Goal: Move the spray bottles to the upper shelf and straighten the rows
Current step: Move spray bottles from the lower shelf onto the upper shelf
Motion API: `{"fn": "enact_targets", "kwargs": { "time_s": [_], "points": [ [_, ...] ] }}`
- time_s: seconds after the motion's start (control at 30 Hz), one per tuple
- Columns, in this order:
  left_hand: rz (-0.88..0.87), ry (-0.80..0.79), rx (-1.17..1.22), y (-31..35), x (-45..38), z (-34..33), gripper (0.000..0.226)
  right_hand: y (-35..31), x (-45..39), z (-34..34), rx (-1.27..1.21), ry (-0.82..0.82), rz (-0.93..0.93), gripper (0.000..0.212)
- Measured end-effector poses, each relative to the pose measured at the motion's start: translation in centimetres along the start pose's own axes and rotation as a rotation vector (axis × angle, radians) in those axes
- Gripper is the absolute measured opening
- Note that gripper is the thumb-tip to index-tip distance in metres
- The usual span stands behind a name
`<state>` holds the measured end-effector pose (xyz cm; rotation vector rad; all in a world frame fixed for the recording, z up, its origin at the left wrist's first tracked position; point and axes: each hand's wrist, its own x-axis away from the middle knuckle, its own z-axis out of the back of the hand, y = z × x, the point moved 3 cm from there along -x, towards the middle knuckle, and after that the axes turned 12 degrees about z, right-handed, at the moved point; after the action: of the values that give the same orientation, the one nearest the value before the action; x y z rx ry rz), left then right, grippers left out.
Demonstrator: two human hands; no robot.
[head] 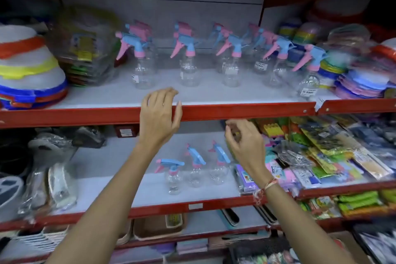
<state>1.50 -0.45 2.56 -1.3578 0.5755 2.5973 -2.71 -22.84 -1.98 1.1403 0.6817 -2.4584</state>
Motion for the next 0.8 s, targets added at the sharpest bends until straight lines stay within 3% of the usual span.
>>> {"fn": "enact_targets", "kwargs": {
  "time_s": [0.13,0.33,0.53,0.8],
  "points": [
    [0.045,-0.067,-0.04,-0.8,0.7,-2.8,0.033,4.1,3.1,-3.9,-0.103,-0.245,-0.324,0.027],
    [0.074,-0.061,-0.196,-1.7,0.9,-5.5,0.044,7.7,5.8,-8.4,-0.134,-0.479,-0.521,0.042],
    [0.06,0.02,-0.161,-1.9,1.0,-5.8,0.041,8.2,6.6,-10.3,-0.201,-0.429,-0.538,0.013],
    [0.055,0.01,-0.119,-1.9,0.9,-5.6,0.037,6.3,6.3,-7.0,-0.269,-0.233,-0.553,0.016]
  ]
}}
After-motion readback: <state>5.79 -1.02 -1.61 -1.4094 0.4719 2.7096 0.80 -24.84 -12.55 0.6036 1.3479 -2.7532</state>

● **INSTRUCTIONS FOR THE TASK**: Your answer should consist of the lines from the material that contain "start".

● **EXERCISE RESULT**:
- time_s: seconds after the motion's start (control at 30 Hz), one per tuple
- Measured end-effector poses, each relative to the pose measured at the motion's start: translation in centimetres along the start pose's own axes and rotation as a rotation vector (axis × angle, radians) in those axes

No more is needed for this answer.